Lines holding the word "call" in the following material must be counted; give only the resulting number.
(Beginning of The data)
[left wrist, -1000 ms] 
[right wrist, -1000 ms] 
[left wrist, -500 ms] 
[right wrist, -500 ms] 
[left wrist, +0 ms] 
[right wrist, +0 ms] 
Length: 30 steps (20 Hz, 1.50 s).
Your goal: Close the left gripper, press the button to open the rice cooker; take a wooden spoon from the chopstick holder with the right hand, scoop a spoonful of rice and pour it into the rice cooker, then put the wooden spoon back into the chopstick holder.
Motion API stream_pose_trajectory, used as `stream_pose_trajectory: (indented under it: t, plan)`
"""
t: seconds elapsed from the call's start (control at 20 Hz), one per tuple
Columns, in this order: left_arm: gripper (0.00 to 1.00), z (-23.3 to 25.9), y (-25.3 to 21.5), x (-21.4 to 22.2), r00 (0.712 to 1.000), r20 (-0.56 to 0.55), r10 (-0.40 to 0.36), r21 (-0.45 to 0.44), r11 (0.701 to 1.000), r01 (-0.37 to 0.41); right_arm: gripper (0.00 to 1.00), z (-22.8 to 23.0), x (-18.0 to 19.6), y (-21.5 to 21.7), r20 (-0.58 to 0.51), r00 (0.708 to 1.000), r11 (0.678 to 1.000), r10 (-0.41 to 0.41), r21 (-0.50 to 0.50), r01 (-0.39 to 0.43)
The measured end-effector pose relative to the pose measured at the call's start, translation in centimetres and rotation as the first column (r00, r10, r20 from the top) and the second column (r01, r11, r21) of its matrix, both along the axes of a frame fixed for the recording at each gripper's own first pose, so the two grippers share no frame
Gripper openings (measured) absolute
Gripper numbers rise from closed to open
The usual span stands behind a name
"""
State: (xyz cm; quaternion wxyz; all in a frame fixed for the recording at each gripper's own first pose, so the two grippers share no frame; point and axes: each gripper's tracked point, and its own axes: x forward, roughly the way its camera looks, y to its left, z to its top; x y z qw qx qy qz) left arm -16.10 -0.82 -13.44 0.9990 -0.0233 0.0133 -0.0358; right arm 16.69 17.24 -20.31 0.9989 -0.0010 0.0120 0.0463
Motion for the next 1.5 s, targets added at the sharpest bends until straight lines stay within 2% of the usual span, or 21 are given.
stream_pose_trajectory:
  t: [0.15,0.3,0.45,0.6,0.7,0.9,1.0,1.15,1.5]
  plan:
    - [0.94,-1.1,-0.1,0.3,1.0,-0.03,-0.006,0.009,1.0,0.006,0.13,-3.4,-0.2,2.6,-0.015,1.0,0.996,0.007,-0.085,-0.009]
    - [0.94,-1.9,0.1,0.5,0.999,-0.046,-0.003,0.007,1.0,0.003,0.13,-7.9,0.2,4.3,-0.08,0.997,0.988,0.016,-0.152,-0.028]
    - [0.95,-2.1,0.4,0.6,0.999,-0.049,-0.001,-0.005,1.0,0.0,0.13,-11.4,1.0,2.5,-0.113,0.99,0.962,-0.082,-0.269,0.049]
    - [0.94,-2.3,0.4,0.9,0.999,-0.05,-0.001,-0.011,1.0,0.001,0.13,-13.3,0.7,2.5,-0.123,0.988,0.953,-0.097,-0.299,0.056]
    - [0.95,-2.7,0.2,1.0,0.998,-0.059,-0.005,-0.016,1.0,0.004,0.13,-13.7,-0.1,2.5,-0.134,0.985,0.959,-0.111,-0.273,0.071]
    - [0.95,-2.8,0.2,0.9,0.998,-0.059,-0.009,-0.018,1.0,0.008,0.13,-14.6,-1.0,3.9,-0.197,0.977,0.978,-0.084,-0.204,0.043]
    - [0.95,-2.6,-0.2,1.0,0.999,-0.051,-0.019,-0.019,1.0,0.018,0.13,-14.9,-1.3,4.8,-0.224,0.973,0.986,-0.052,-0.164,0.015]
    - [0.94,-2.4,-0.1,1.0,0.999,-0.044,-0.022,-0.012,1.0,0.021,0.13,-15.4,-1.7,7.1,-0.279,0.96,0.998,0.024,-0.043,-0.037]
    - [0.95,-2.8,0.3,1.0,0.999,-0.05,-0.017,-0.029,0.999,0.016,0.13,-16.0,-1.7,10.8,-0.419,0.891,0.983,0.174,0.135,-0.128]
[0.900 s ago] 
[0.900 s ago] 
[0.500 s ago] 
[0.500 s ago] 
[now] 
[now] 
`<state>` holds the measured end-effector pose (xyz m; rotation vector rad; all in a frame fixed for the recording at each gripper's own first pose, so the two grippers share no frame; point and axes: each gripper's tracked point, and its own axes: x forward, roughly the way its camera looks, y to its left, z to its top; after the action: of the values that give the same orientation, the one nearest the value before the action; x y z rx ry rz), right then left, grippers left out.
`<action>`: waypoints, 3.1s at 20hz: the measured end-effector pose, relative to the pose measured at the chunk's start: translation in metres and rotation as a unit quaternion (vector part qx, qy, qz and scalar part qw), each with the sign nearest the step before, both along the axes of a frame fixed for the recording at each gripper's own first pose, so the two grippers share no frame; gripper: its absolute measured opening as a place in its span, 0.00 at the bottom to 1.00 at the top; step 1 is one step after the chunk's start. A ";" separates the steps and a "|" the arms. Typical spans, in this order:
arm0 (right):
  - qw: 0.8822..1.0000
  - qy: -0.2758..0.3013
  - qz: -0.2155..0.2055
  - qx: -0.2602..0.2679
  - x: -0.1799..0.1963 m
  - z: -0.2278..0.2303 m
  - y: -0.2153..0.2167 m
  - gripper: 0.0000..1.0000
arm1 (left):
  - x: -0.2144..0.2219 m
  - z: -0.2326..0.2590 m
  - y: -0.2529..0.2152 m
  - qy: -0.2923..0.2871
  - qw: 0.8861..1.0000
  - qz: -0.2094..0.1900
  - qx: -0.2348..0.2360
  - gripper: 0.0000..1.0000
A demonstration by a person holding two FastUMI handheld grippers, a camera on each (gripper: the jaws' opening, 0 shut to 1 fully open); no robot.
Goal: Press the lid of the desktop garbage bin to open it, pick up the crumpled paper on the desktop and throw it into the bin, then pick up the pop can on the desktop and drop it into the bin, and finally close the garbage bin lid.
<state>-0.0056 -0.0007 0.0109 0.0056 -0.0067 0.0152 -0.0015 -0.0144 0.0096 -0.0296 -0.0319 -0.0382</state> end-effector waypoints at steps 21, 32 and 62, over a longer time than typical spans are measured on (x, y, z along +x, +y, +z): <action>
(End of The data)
**Expected answer**
2